SPESSO IL MALE DI VIVERE di Eugenio Montale | Testo, parafrasi e commento

Spesso il male di vivere ho incontrato:
era il rivo strozzato che gorgoglia,
era l’incartocciarsi della foglia
riarsa, era il cavallo stramazzato.

Bene non seppi, fuori del prodigio
che schiude la divina Indifferenza:
era la statua nella sonnolenza
del meriggio, e la nuvola, e il falco alto levato.

Parafrasi:
Ho sperimentato spesso il dolore dell’esistenza:
era il ruscello che [come in un lamento] gorgoglia, perché il suo fluire è ostacolato,
era la foglia rinsecchita e bruciata dalla calura
era il cavallo crollato dalla fatica.

Non ho mai sperimentato il bene se non nella condizione
prodigiosa concessa da un distacco superiore:
era la statua nella silenziosa calma
pomeridiana, la nuvola e il falco che vola solitario in cielo.

Analisi:
La forma e lo stile. La lirica è divisa in due quartine di endecasillabi che mostrano un chiaro parallelismo con leggere variazioni: entrambe sono a rima incrociata (tranne l’ultimo verso che rima con il primo) con uno schema di assonanze che accentua il parallelismo; il primo verso di entrambe le quartine espone in modo sentenzioso un assunto astratto, seguito da tre immagini; al male del primo verso corrisponde il bene del quinto.
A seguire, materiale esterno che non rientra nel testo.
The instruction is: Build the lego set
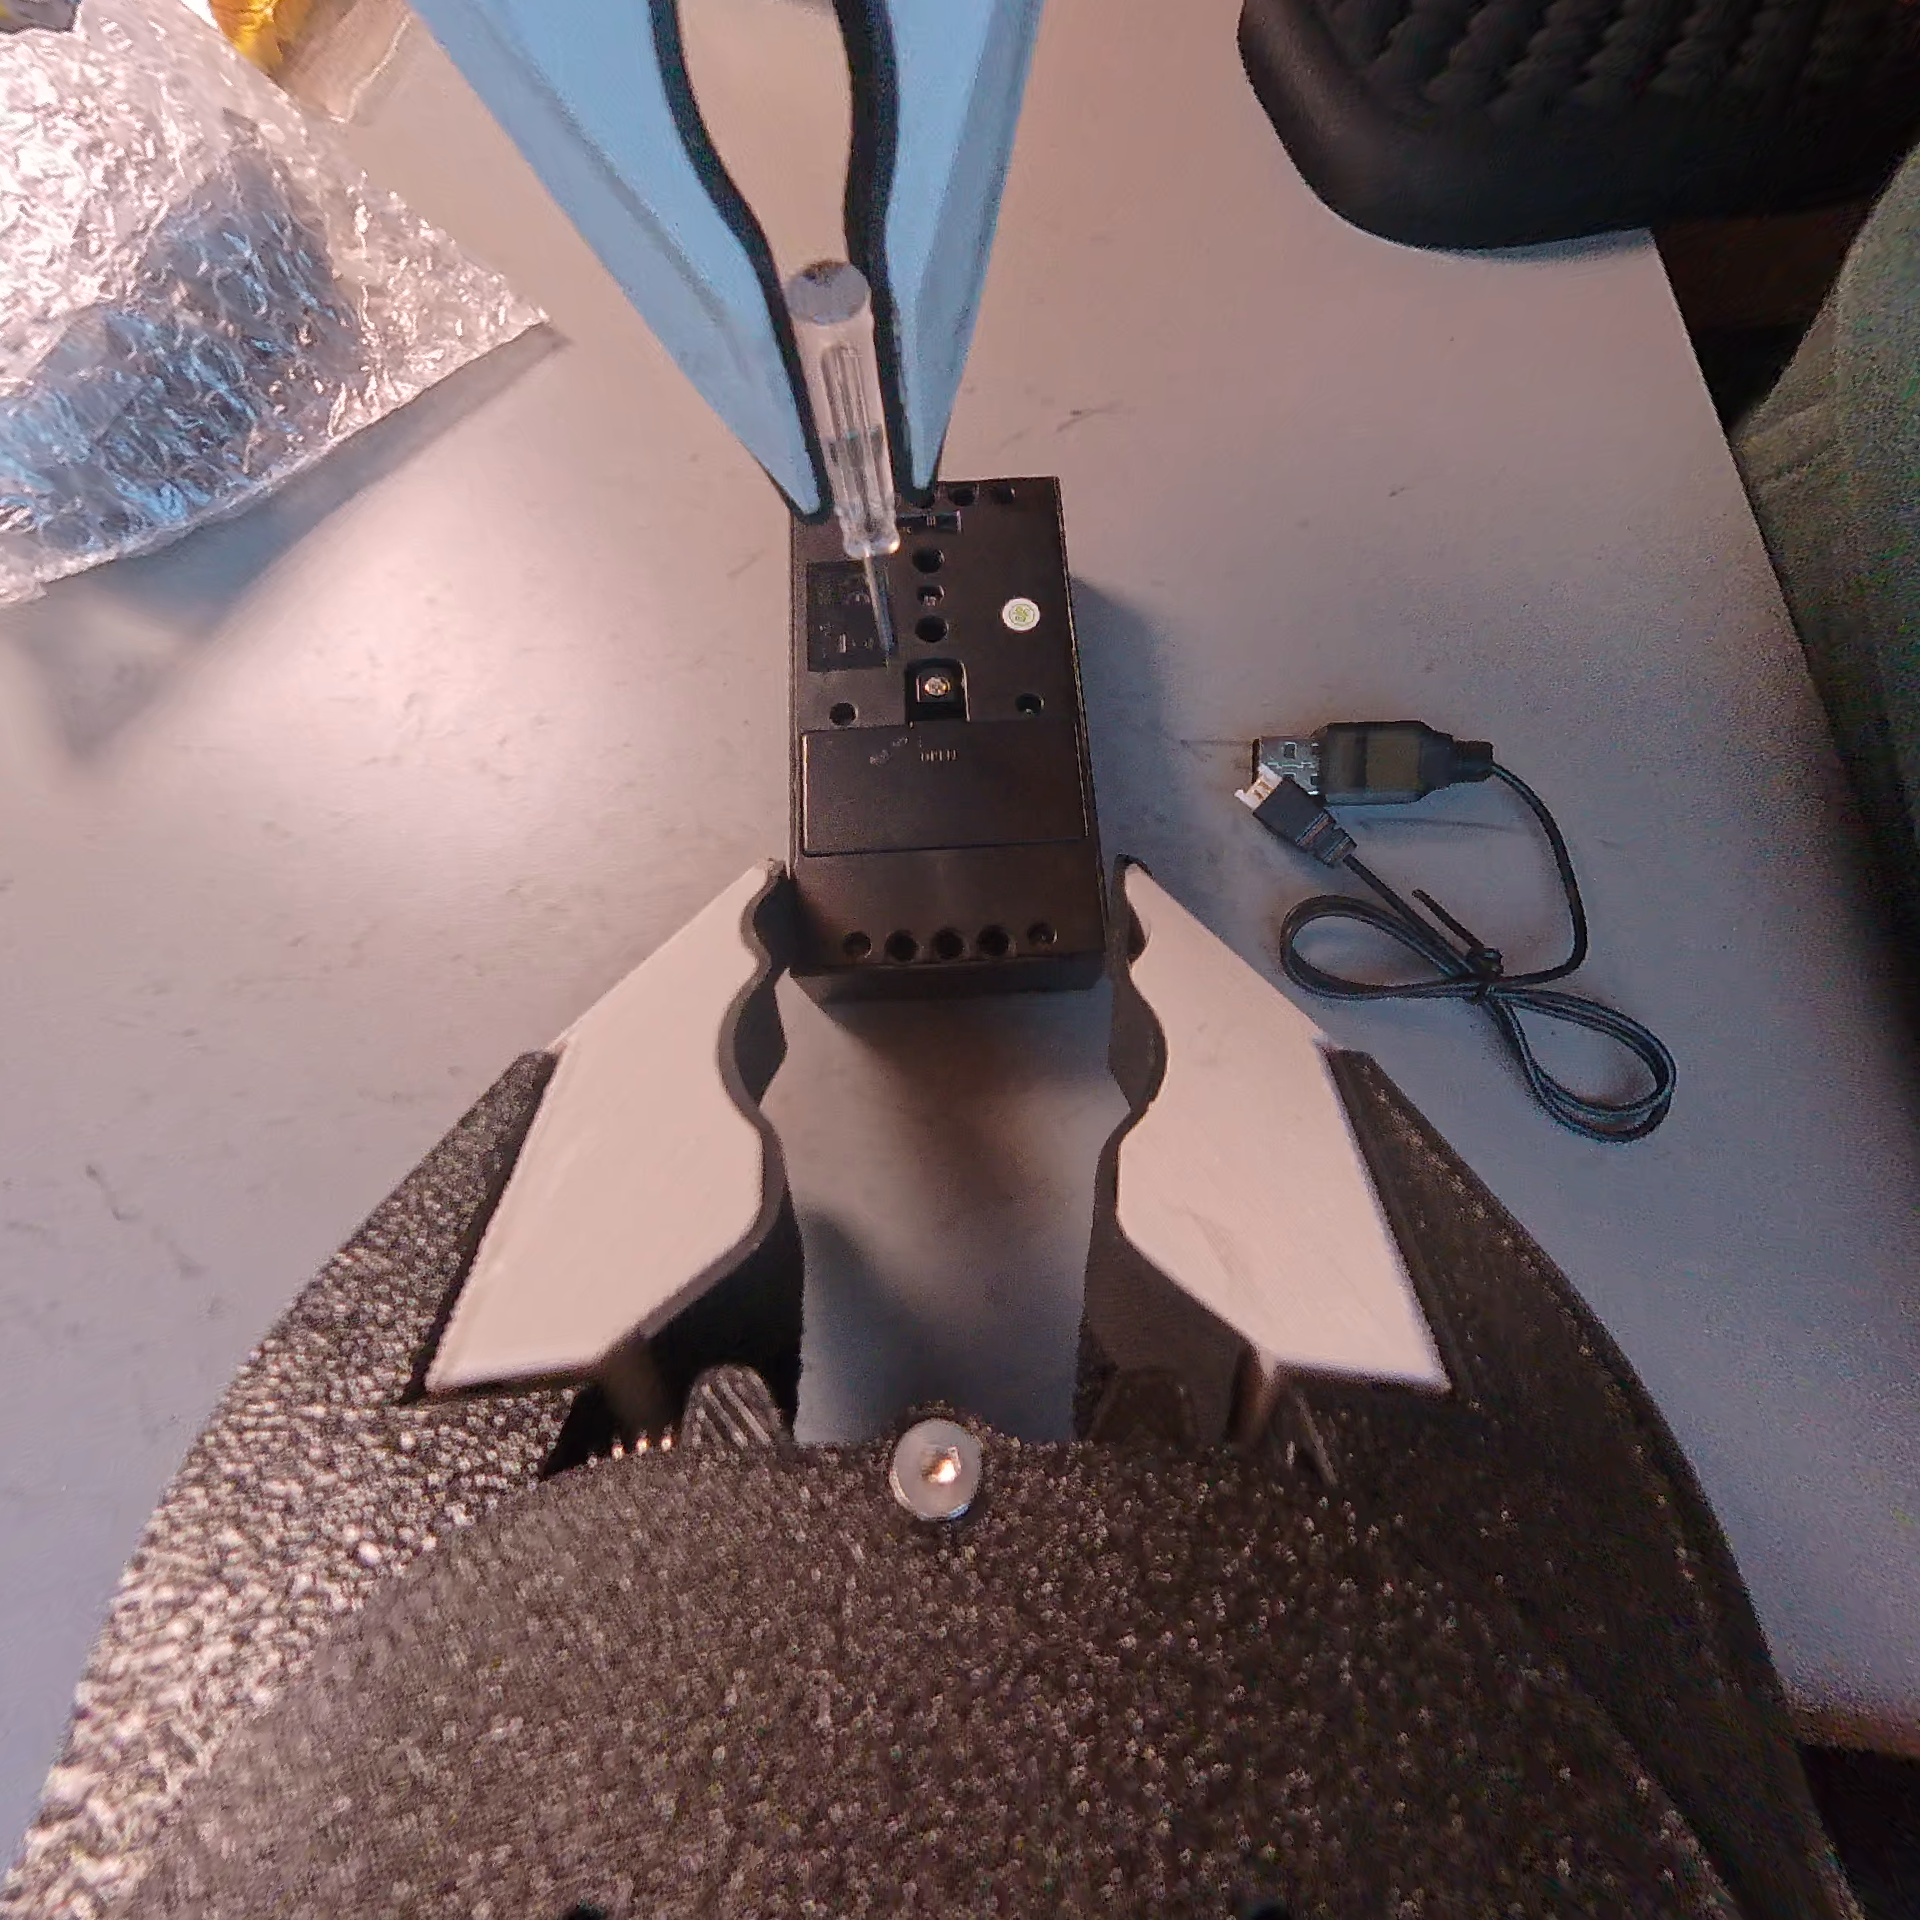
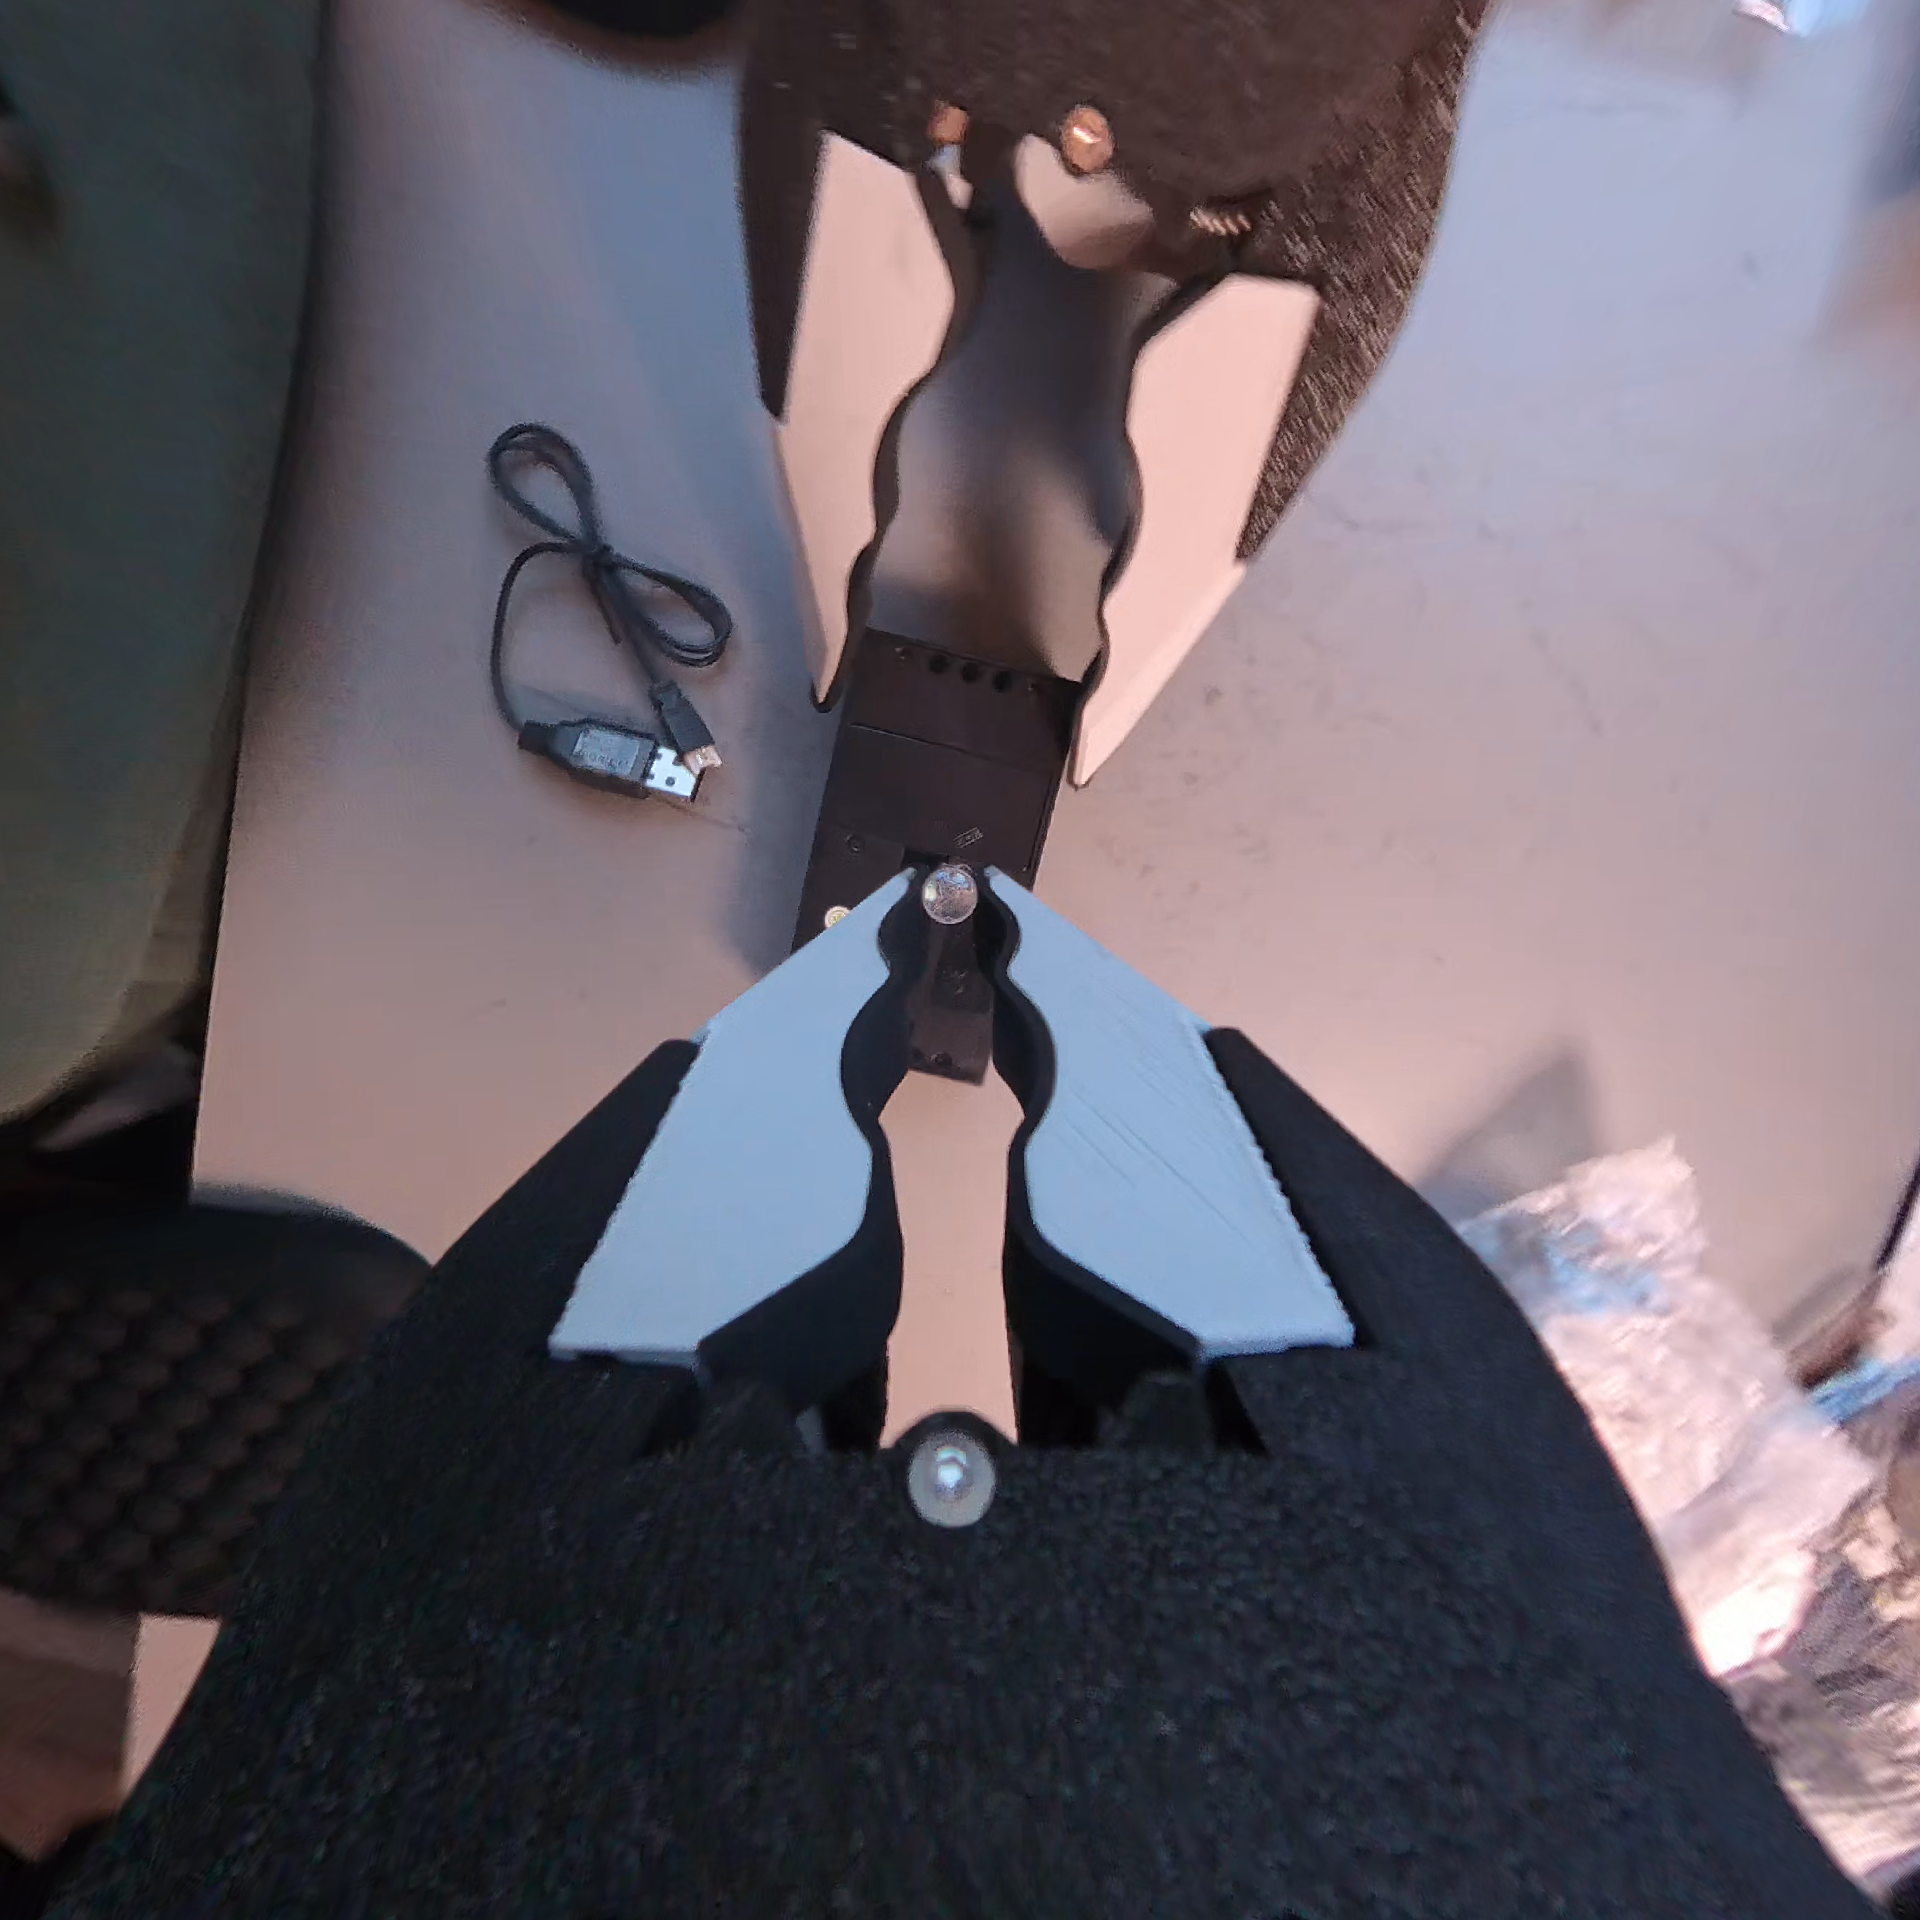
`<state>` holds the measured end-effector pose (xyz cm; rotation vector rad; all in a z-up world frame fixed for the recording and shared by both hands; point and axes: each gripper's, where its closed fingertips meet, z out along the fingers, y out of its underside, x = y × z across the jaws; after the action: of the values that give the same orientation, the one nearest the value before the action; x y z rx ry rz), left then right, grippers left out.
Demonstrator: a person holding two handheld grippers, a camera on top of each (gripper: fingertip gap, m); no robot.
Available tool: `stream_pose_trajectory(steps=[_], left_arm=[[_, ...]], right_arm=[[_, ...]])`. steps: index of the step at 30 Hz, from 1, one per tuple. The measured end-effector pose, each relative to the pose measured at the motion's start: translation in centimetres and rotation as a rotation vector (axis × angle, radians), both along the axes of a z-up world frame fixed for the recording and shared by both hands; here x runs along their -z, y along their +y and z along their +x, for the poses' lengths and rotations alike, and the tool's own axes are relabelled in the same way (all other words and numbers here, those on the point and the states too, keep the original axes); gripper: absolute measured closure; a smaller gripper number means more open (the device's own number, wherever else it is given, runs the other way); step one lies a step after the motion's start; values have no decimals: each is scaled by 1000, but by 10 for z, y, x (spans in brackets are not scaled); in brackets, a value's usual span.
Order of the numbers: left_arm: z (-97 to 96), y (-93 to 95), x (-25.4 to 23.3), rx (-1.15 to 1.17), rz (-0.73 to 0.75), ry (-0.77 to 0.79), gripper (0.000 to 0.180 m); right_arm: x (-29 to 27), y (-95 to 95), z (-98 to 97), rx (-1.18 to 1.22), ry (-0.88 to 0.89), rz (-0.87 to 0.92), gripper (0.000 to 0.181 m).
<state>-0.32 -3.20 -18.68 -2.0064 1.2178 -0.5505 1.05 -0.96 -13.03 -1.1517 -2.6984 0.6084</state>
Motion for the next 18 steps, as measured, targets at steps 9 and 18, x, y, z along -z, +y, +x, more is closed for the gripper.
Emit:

Il linguaggio aspro ed essenziale, caratterizzato da suoni duri e dissonanti richiama in parte il Dante infernale e “petroso”. Le immagini, quali referenti reali di un concetto astratto, introducono la poetica degli oggetti tipica del primo Montale, che anticipa il “correlativo oggettivo”: al male, per esempio, corrispondono il rivo strozzato, la foglia / riarsa, il cavallo stramazzato

I temi. Spesso il male di vivere…, poesia inclusa nella raccolta Ossi di seppia, è uno degli incipit più famosi della letteratura italiana del Novecento per l’immediatezza con cui il tema portante della poesia viene esposto fin dal primo verso. L’esistenza contrassegnata dal dolore non è un tema nuovo alla poesia italiana, che vanta un precedente illustre in Giacomo Leopardi, in particolare in componimenti come L’ultimo canto di Saffo e il Canto notturno di un pastore errante dell’Asia, in cui il “male” è assolutizzato e individuato come il tratto distintivo della vita stessa. In questo caso a prevalere non è però il tono ragionativo, sebbene sia molto tipico di altre poesie di Montale e contraddistingua invece lo stile leopardiano, quanto un complesso procedere per immagini che in un crescendo individua il dolore in tutta la natura (il rivo strozzato, la foglia / riarsa, il cavallo stramazzato…). L’unica possibilità di sottrarsi alla legge del dolore è la divina Indifferenza, che ribalta parzialmente l’assunto leopardiano: qui l’indifferenza è un privilegio raro per l’uomo e indica il distacco, il disincanto che pone al riparo dalla sofferenza; in Leopardi è la crudele natura a essere indifferente alle sorti dell’uomo. Alcuni critici hanno fatto notare che il secondo verso, era il rivo strozzato che gorgoglia, riecheggia un passo del VII canto dell’Inferno, quello degli accidiosi, costretti a espiare le loro pene nella melma: “Quest’inno si gorgoglia nella strozza”, in riferimento al fatto che i dannati con i loro sospiri e la loro ira, che durante la vita hanno covato dentro di sé, fanno gorgogliare la melma in cui sono gettati.